Giant mineral resources group is set up in Xiongan in long-awaited move to give China bigger say in iron ore pricing
Long-awaited move to give China bigger say in iron ore pricing: experts
Published: Jul 19, 2022 10:05 PM
Imported iron ore is unloaded at a port in Suzhou, East China's Jiangsu Province on February 21, 2022. Photo: VCG

Imported iron ore is unloaded at a port in Suzhou, East China's Jiangsu Province on February 21, 2022. Photo: VCG

A giant mineral resources group was set up in Xiongan New Area, North China's Hebei Province on Tuesday, in a long-awaited move that would give China a bigger say in iron ore pricing.

China Mineral Resources Group, with a registered capital of 20 billion yuan ($2.97 billion), will engage in exploration of mineral resources, ore mining, the import and export of minerals, as well as supply chain management services, investment activities and asset management services, according to Chinese business data platform Tianyancha.

The new mineral giant's legal representative is Yao Lin, per Tianyancha, who has the same name as the chairman of Aluminum Corp of China (Chinalco).

Yao is still shown to be Chinalco's chairman, according to the official website of the centrally administered state giant on Tuesday. The former chairman of Ansteel Group, a state steelmaker based in Anshan, Northeast China's Liaoning Province, was appointed as Chinalco chairman in October 2019. 

Yao, aged 57, reportedly left his role at Chinalco on July 12, paving the way for his new appointment, media reports said.

The giant's launch confirmed a long-rumored move to create a centrally administered state giant to have a bigger say in ore pricing by leveraging China's strength as the world's largest consumer of iron ore, the Global Times learned. 

Yao assumed the role as chairman of the new mineral group, as the dust settles after months of speculation about the establishment of a Chinese iron ore group, Wang Guoqing, research director at Beijing Lange Steel Information Research Center, told the Global Times on Tuesday.

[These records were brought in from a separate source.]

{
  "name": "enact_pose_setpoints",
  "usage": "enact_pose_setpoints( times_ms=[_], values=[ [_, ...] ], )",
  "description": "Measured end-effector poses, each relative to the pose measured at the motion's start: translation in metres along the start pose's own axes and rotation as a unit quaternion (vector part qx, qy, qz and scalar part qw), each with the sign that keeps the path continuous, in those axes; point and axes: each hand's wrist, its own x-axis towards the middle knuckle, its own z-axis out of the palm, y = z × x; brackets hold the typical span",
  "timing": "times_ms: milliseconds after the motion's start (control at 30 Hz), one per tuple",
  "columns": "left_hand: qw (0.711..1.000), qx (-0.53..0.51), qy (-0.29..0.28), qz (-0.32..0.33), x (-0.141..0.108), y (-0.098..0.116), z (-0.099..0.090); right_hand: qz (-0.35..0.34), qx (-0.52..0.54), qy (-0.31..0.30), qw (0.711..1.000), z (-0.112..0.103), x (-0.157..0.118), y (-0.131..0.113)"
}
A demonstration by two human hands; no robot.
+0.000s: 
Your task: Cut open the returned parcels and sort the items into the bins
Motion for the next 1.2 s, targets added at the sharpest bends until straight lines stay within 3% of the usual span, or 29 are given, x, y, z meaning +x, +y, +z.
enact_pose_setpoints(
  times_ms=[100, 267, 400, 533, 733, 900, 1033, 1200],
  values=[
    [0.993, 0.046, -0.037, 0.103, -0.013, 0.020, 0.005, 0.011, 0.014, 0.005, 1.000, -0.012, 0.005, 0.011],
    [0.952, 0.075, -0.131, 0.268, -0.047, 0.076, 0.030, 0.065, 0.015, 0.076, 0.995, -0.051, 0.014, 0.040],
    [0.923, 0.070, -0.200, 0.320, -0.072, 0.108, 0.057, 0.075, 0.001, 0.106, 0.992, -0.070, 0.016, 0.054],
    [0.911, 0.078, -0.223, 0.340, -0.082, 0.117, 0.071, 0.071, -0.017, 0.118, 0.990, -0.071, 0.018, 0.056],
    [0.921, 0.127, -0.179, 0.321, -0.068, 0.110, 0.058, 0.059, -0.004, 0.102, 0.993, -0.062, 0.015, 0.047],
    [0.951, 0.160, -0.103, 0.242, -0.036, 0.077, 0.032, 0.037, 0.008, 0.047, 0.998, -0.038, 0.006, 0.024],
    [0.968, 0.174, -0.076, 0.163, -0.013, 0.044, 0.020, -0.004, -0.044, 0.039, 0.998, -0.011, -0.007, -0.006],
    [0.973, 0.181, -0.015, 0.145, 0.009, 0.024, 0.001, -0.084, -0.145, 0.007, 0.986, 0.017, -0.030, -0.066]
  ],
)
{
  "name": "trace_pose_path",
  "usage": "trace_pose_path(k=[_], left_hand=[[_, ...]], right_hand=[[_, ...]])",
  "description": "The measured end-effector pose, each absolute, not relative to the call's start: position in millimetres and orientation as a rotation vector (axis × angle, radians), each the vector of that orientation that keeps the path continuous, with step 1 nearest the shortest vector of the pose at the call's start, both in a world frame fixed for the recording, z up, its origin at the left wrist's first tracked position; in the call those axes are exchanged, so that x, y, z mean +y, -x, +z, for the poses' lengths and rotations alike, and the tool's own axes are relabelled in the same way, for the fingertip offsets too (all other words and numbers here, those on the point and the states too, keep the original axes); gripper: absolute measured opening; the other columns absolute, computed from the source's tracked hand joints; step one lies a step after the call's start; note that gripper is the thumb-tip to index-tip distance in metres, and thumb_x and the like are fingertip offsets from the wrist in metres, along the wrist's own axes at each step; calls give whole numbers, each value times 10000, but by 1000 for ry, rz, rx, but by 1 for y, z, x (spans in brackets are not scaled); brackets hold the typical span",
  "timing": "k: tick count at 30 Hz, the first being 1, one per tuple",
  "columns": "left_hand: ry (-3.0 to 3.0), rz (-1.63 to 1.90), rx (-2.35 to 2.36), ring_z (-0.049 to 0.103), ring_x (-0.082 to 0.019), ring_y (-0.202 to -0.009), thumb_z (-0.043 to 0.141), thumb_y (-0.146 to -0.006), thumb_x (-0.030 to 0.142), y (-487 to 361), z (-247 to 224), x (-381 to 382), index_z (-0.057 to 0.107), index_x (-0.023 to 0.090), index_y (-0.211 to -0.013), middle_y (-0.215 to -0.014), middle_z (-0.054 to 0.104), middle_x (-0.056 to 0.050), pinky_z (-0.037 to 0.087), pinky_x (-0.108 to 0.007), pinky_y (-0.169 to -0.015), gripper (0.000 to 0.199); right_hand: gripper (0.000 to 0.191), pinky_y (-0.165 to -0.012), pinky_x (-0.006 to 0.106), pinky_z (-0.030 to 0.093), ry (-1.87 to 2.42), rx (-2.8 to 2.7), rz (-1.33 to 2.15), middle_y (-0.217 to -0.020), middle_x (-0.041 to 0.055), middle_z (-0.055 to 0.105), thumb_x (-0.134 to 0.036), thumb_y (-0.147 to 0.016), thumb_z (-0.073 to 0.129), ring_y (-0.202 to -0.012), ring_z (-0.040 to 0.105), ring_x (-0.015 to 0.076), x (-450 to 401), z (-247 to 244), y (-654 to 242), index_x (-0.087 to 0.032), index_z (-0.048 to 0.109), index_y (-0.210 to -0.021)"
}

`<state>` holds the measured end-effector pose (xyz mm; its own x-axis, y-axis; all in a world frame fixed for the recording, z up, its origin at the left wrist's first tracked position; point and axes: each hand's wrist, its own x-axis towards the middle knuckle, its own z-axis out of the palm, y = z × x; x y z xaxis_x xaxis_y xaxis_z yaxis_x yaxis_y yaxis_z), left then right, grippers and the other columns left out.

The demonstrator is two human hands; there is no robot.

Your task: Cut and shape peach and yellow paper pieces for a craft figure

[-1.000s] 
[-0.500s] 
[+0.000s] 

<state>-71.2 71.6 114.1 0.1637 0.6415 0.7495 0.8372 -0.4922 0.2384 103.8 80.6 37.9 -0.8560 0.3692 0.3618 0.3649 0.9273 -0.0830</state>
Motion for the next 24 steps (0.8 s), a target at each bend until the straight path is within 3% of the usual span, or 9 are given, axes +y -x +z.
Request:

One day prior to the Tuesday launch, Chinese financial news site revealed that a new state firm that integrates some of the country's state-owned iron mining with overseas ore assets was in the works. The firm was designed to be a platform to put together some domestic iron ore demand in a market-oriented manner, according to

Preparation for the new mining group dated back to mid-2020, the report said, with Yao nominated as the head of the preparatory team in the second half of 2021. The purchasing needs of state giants including China Baowu Steel Group, Ansteel, China Minmetals and Shougang Group would be included in the purview of the new behemoth, said. 

 "China is looking to set up an iron ore purchasing group by the end of 2022 and build distribution centers at ports, as domestic industry players seek more bargaining power in iron ore trade negotiations and supply security," according to a post on the website of S&P Global in late June, citing industry sources.

During last year's annual two sessions, He Wenbo, executive chairman of the China Iron and Steel Association (CISA), suggested that the establishment of a national iron ore resources development group would coordinate overseas resources, and steadily push for the development and utilization of foreign resources, to ensure supplies. 

The new behemoth is seen as game-changing for China's steelmaking, which is famed for its huge size that's also out of proportion to its bargaining power in the world.

The industrial concentration of China's steel sector is weak. The crude steel output of China's top 10 steel-makers accounts for only 43 percent of the country's total output, while the four major foreign miners hold more than half of the world's iron ore resources, Wang said.

China gets 64.7 percent of its iron ore from imports, China Merchants Securities disclosed in a research report in April.

According to Wang, as the centralized procurement of the new state-owned firm can reduce costs, domestic iron ore enterprises will enjoy a better development environment, and they will play a complementary or partial replacement role for foreign companies.

"The new firm can integrate domestic demand and enhance the nation's voice in iron ore market procurement," Wang noted.

Global steel consumption has the potential to grow in the near future. China, as a major steel producer and consumer, as well as the largest importer of iron ore, should have "enough say" on the supply and market pricing of iron ore, Wu Chenhui, an independent industry analyst, told the Global Times on Tuesday.